_YOUR TASK_: Your task is to set down the records below again, exactly.

_DATASET RECORDS_:
------------

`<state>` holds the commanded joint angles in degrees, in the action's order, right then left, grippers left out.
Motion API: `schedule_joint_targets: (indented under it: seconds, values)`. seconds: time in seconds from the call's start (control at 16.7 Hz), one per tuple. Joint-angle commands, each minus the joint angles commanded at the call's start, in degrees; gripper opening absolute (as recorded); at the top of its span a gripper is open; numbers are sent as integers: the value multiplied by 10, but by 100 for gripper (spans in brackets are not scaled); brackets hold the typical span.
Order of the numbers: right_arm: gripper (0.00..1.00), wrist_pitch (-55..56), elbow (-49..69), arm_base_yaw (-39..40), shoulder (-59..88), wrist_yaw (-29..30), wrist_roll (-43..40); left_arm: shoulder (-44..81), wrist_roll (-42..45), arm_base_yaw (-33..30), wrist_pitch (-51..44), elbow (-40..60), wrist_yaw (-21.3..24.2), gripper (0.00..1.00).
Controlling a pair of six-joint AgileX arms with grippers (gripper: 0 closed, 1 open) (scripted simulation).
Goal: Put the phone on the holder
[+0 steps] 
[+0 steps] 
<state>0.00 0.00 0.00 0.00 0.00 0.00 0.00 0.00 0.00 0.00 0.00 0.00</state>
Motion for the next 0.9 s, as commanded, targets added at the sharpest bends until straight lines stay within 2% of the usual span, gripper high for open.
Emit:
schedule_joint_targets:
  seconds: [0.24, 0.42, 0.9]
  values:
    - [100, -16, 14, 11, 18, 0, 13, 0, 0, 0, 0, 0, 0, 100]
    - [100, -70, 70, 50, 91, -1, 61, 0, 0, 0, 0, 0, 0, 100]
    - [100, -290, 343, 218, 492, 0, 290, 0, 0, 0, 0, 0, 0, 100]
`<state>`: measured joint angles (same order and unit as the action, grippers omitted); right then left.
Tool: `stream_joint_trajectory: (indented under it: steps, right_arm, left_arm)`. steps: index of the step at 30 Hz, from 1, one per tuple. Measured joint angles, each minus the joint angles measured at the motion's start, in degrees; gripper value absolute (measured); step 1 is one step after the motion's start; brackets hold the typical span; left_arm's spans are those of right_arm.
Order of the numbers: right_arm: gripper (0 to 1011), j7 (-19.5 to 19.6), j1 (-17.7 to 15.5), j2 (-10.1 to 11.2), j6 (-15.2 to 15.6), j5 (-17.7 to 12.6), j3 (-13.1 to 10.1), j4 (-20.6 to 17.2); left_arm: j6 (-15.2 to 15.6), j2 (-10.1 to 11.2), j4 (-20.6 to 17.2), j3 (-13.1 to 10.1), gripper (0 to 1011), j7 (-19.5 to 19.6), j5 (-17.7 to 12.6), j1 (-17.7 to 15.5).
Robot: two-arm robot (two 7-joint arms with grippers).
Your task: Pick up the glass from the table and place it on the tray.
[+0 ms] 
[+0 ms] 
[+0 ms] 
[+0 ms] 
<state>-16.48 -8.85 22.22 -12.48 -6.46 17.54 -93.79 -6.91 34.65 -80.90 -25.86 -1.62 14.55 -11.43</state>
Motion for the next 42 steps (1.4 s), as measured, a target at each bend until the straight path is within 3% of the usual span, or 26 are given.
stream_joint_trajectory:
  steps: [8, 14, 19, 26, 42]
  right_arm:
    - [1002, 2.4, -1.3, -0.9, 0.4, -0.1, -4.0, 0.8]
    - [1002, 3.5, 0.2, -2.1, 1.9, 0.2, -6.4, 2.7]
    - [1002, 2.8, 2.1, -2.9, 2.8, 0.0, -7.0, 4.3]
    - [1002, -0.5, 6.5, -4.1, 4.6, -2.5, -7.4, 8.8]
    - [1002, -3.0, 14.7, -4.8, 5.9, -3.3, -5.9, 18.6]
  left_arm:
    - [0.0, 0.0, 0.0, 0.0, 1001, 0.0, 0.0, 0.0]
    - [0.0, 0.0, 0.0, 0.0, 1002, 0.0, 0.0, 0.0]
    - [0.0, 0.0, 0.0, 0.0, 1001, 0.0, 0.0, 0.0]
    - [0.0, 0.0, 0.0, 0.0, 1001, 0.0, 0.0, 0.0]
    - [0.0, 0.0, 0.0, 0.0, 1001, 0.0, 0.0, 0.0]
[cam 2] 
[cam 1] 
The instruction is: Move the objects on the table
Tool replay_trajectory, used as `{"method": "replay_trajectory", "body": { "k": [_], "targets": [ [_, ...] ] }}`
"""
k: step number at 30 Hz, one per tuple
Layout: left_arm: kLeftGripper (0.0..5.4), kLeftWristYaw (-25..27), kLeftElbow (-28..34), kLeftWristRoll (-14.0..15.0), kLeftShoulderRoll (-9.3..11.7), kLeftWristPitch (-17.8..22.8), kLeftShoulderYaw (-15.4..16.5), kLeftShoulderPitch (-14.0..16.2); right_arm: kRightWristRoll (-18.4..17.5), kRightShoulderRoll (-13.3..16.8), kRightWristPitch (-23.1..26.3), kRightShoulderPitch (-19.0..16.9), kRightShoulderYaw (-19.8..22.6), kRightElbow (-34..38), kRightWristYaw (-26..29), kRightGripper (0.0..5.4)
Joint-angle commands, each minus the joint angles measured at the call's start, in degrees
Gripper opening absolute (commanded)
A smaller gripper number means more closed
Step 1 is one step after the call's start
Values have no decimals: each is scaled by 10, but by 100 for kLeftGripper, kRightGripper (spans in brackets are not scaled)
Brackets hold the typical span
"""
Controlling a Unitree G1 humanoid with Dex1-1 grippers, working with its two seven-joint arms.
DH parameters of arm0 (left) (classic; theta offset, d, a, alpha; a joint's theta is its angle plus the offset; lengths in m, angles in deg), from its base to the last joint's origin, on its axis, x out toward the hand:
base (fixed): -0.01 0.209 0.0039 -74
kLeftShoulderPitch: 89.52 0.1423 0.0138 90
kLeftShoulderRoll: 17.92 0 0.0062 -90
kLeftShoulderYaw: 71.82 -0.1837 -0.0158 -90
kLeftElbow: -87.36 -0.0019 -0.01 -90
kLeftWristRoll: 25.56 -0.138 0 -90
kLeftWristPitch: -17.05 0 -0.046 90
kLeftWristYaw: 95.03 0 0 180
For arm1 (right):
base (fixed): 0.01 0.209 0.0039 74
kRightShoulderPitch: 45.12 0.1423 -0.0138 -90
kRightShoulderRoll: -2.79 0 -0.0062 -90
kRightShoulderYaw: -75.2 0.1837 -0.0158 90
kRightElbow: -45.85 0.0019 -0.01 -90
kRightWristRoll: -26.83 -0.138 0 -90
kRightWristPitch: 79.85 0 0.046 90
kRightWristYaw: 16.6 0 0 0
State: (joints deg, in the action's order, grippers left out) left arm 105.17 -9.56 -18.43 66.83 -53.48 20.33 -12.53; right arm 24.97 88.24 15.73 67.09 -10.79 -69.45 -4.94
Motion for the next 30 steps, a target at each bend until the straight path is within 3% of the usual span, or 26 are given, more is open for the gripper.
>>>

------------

_WRITTEN ANSWER_:
`<state>` holds the commanded joint angles in degrees, in the action's order, right then left, grippers left out.
Motion API: `schedule_joint_targets: (indented under it: seconds, values)`. seconds: time in seconds from the call's start (control at 16.7 Hz), one per tuple. Joint-angle commands, each minus the joint angles commanded at the call's start, in degrees; gripper opening absolute (as recorded); at the top of its span a gripper is open; numbers are sent as integers: the value multiplied by 10, but by 100 for gripper (spans in brackets are not scaled); brackets hold the typical span.
Order of the numbers: right_arm: gripper (0.00..1.00), wrist_pitch (-55..56), elbow (-49..69), arm_base_yaw (-39..40), shoulder (-59..88), wrist_yaw (-29..30), wrist_roll (-43..40); left_arm: shoulder (-44..81), wrist_roll (-42..45), arm_base_yaw (-33..30), wrist_pitch (-51..44), elbow (-40..60), wrist_yaw (-21.3..24.2), gripper (0.00..1.00).
Controlling a pair of six-joint AgileX arms with grippers (gripper: 0 closed, 1 open) (scripted simulation).
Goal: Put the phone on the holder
[+0 steps] 
[+0 steps] 
<state>0.00 0.00 0.00 0.00 0.00 0.00 0.00 0.00 0.00 0.00 0.00 0.00</state>
Motion for the next 0.9 s, as commanded, targets added at the sharpest bends until straight lines stay within 2% of the usual span, gripper high for open.
Emit:
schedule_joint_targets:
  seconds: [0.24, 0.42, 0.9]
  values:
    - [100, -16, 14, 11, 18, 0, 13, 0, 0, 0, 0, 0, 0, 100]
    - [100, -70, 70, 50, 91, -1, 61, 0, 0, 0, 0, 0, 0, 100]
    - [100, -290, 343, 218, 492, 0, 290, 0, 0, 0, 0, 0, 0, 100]
`<state>`: measured joint angles (same order and unit as the action, grippers omitted); right then left.
Tool: `stream_joint_trajectory: (indented under it: steps, right_arm, left_arm)`. steps: index of the step at 30 Hz, from 1, one per tuple. Measured joint angles, each minus the joint angles measured at the motion's start, in degrees; gripper value absolute (measured); step 1 is one step after the motion's start; brackets hold the typical span; left_arm's spans are those of right_arm.
Order of the numbers: right_arm: gripper (0 to 1011), j7 (-19.5 to 19.6), j1 (-17.7 to 15.5), j2 (-10.1 to 11.2), j6 (-15.2 to 15.6), j5 (-17.7 to 12.6), j3 (-13.1 to 10.1), j4 (-20.6 to 17.2); left_arm: j6 (-15.2 to 15.6), j2 (-10.1 to 11.2), j4 (-20.6 to 17.2), j3 (-13.1 to 10.1), gripper (0 to 1011), j7 (-19.5 to 19.6), j5 (-17.7 to 12.6), j1 (-17.7 to 15.5).
Robot: two-arm robot (two 7-joint arms with grippers).
Your task: Pick up the glass from the table and place it on the tray.
[+0 ms] 
[+0 ms] 
[+0 ms] 
[+0 ms] 
<state>-16.48 -8.85 22.22 -12.48 -6.46 17.54 -93.79 -6.91 34.65 -80.90 -25.86 -1.62 14.55 -11.43</state>
Motion for the next 42 steps (1.4 s), as measured, a target at each bend until the straight path is within 3% of the usual span, or 26 are given.
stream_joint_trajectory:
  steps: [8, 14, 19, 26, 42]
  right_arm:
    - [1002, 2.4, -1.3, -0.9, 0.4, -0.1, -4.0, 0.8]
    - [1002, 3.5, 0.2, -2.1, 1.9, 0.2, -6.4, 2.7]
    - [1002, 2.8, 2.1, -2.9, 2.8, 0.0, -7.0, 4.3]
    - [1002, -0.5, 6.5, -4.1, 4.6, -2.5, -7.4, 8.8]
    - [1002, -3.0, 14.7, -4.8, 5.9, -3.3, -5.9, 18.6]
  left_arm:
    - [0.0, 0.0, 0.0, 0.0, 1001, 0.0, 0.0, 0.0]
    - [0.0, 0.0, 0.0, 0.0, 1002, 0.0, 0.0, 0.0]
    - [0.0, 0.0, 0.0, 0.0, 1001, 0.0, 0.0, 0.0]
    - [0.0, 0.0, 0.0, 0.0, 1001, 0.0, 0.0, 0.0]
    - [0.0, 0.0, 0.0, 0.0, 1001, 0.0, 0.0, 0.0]
[cam 2] 
[cam 1] 
The instruction is: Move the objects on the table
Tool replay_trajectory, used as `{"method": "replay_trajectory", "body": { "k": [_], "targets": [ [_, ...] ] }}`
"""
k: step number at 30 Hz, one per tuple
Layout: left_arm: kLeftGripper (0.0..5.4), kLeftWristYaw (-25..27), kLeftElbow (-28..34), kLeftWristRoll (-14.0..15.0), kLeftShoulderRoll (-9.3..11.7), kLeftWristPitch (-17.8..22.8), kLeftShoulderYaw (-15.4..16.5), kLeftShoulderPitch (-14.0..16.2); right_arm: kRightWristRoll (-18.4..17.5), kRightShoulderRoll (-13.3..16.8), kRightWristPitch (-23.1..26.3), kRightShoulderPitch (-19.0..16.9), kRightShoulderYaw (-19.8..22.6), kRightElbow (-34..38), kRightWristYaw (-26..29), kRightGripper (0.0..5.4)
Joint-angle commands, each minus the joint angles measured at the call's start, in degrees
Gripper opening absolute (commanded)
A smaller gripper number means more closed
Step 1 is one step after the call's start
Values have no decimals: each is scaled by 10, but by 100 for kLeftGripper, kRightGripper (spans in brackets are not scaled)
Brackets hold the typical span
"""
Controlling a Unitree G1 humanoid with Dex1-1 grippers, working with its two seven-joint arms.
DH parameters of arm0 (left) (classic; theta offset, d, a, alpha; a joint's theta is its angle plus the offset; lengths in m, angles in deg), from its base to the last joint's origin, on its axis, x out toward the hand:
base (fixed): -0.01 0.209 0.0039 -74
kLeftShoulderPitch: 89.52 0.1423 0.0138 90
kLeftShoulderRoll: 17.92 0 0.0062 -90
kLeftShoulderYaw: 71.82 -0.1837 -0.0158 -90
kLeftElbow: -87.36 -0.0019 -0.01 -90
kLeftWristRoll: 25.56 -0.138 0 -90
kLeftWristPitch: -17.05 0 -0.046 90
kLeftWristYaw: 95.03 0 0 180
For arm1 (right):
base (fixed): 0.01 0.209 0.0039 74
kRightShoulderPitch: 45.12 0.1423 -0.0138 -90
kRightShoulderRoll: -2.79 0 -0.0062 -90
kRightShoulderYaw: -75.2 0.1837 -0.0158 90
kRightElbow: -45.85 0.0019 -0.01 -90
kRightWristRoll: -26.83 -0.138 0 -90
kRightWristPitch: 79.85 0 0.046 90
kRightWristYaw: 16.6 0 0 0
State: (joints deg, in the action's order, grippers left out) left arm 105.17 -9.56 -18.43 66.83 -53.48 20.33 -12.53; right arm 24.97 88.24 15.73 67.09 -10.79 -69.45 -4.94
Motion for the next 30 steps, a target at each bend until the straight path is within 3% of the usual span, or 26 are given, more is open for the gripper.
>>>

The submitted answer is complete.